**DATASET ENTRIES**
- - - - - - -

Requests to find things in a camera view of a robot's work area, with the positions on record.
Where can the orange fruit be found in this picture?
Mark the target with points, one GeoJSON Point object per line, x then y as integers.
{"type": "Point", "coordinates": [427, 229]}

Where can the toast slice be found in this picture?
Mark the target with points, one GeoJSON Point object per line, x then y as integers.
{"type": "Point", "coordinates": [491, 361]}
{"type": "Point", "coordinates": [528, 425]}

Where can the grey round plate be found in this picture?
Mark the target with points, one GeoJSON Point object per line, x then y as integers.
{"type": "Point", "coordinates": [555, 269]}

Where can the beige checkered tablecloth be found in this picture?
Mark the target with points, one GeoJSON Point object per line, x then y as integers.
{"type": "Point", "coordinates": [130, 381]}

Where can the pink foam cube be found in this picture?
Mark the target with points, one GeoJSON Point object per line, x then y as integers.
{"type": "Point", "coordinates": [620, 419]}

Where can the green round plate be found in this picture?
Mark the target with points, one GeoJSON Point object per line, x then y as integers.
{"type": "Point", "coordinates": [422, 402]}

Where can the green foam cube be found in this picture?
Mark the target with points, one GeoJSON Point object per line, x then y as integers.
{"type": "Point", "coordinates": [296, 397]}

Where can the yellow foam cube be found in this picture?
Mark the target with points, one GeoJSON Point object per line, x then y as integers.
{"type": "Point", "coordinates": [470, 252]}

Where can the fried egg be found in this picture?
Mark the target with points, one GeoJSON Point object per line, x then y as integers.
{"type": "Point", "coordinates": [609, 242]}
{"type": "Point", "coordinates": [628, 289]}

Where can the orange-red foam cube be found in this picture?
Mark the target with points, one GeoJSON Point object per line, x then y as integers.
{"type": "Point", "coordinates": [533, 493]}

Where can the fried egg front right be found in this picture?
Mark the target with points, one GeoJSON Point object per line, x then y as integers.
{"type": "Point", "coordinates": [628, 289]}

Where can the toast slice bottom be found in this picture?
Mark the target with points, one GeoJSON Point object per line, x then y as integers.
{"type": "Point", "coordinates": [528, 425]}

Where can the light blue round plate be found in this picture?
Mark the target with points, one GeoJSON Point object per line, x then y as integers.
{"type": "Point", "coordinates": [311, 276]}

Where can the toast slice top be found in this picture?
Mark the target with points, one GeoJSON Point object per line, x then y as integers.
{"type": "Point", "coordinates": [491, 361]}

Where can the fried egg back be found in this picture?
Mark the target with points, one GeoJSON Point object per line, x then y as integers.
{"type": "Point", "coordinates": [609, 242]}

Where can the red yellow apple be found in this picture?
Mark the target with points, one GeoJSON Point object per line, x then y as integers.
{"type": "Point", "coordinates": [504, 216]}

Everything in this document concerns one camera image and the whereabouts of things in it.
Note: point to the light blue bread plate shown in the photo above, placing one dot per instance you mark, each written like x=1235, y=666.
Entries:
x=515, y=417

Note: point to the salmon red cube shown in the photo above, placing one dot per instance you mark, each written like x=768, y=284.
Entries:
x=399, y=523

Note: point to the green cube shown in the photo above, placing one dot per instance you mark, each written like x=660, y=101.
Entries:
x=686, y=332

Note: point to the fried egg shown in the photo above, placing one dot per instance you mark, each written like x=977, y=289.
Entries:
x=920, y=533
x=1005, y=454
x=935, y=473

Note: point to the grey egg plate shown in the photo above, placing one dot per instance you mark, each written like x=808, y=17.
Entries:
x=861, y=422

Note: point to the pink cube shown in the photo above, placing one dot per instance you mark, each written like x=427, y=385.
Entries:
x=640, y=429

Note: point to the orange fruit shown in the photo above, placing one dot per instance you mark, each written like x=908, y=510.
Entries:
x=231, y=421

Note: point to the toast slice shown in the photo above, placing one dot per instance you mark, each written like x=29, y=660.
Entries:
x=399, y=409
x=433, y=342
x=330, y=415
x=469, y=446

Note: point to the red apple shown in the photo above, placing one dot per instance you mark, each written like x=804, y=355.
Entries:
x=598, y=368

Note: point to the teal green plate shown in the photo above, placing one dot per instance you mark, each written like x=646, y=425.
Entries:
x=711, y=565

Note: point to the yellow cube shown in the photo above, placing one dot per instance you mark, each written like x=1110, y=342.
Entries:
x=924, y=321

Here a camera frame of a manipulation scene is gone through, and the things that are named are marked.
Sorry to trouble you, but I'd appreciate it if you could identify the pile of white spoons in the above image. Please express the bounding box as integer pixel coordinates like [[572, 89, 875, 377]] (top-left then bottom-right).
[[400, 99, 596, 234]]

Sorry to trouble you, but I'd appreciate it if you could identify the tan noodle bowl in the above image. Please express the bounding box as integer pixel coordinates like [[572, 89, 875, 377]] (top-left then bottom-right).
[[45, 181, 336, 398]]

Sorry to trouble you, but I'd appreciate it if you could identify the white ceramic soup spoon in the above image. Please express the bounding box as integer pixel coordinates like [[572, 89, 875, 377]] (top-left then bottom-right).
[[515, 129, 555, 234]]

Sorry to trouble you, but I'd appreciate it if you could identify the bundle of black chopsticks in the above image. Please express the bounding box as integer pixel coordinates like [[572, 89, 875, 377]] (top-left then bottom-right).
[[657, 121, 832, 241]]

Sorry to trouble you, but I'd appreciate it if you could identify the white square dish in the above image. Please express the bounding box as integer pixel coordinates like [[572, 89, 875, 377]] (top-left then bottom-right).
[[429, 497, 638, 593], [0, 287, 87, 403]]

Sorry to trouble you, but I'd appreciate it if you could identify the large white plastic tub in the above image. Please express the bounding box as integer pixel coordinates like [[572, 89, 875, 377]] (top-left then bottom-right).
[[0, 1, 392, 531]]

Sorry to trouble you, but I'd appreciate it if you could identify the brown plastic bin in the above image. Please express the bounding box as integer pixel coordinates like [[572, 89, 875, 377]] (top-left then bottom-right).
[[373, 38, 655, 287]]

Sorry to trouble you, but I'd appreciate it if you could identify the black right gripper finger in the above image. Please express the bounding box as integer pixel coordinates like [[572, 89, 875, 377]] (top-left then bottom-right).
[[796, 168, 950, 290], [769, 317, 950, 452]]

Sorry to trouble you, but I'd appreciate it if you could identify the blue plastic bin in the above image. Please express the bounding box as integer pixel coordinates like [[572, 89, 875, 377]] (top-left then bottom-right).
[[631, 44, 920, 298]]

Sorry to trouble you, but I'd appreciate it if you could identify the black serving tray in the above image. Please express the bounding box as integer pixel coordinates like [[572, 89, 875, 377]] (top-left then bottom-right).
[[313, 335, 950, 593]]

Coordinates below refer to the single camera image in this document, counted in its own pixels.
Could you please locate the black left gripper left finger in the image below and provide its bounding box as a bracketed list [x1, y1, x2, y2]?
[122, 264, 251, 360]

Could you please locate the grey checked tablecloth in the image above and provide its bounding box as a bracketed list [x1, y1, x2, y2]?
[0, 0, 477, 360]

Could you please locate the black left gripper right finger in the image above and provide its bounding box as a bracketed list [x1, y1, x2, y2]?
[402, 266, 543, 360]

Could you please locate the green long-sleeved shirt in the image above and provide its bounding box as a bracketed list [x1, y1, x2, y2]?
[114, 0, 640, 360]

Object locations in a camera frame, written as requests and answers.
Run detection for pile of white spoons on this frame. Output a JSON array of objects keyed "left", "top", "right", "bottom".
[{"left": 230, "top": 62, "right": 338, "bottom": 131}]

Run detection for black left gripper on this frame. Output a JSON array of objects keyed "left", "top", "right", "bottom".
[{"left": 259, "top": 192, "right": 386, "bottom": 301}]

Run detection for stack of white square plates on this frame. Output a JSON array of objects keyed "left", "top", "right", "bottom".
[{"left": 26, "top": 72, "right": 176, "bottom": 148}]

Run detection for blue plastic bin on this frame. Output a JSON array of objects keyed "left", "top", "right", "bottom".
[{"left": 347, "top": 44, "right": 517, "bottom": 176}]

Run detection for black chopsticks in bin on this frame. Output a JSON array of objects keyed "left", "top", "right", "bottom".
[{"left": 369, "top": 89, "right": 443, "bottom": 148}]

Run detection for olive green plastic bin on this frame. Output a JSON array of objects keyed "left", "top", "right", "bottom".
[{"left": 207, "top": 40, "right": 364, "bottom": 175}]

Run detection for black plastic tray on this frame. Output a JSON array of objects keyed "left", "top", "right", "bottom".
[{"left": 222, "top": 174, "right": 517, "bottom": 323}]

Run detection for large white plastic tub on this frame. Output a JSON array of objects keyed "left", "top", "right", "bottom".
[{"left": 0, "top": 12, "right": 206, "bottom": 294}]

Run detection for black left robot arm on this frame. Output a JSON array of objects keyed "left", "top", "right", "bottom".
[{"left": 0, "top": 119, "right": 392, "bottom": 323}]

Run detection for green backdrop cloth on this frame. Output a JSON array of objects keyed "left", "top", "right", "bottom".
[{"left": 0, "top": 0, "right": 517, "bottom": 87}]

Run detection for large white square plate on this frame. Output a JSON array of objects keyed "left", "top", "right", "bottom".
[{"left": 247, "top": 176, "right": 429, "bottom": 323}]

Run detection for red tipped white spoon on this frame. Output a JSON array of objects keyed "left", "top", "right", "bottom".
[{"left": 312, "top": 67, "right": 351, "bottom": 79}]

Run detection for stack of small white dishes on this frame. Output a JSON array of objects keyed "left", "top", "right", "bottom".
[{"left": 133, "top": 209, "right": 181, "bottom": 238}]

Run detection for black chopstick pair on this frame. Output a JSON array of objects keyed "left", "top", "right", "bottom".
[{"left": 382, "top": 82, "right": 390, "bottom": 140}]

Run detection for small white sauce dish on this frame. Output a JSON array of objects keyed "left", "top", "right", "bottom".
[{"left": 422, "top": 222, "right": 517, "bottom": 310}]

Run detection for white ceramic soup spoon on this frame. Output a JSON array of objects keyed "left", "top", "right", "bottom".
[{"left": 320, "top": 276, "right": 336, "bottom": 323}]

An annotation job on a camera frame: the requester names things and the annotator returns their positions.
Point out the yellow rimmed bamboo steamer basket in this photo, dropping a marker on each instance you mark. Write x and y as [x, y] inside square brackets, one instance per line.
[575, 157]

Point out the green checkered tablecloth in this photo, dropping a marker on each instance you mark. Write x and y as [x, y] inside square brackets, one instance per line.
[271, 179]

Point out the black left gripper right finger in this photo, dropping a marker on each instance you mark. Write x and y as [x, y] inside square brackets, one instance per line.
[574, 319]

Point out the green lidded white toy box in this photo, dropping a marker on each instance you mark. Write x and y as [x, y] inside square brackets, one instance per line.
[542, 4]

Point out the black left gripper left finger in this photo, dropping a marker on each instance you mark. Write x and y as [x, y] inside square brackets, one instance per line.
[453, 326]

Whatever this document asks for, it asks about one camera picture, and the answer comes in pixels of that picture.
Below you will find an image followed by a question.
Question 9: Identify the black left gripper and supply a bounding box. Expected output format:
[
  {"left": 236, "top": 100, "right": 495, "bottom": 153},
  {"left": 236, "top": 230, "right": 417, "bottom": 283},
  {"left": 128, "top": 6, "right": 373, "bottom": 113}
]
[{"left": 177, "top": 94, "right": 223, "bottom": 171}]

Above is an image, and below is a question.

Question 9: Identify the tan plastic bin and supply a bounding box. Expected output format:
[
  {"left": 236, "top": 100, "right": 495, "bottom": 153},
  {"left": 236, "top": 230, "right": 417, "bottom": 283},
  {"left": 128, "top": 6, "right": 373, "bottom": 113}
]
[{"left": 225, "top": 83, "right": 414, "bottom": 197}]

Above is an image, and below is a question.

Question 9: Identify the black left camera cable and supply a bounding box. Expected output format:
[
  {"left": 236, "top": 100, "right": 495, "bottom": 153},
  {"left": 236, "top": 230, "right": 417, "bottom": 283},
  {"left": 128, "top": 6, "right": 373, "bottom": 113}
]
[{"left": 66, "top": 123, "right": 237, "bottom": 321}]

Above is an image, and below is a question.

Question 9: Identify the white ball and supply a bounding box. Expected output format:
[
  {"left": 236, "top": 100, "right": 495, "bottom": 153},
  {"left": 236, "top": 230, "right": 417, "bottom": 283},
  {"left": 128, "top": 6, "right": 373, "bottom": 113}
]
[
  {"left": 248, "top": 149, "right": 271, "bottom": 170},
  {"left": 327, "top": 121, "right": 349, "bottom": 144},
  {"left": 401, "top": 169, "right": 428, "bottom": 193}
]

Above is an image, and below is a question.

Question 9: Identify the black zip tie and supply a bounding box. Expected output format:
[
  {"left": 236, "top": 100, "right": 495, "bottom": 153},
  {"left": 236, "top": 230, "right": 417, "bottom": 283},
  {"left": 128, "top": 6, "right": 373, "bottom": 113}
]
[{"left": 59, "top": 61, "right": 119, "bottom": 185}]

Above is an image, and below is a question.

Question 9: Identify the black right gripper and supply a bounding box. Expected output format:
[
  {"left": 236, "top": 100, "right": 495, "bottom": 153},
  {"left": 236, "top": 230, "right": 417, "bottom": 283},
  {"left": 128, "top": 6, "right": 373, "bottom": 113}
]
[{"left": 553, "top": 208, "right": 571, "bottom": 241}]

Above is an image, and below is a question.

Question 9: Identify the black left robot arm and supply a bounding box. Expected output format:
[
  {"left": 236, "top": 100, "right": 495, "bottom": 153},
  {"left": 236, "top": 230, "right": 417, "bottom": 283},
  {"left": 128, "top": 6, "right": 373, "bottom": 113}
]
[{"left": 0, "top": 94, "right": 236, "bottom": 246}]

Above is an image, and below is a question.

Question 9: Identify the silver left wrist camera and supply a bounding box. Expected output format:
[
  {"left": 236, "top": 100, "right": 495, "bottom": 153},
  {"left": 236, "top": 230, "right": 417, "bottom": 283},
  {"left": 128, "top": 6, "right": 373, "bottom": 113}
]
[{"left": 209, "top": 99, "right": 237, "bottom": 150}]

- - - - - - -

**TRY IT**
If a line comes after the one with "Where can the beige", leave it out; reproduce exactly every line of the material from the first up to and including that one.

**SOLUTION TO THIS PROBLEM**
Requests to find things in a camera view of a robot's work area, with the positions on record.
Where can the orange fruit be found in this picture?
Mark the target with points, one GeoJSON Point object per line, x then y as integers.
{"type": "Point", "coordinates": [427, 229]}

Where can the toast slice be found in this picture?
Mark the target with points, one GeoJSON Point object per line, x then y as integers.
{"type": "Point", "coordinates": [491, 361]}
{"type": "Point", "coordinates": [528, 425]}

Where can the grey round plate be found in this picture?
Mark the target with points, one GeoJSON Point object per line, x then y as integers.
{"type": "Point", "coordinates": [555, 269]}

Where can the beige checkered tablecloth be found in this picture?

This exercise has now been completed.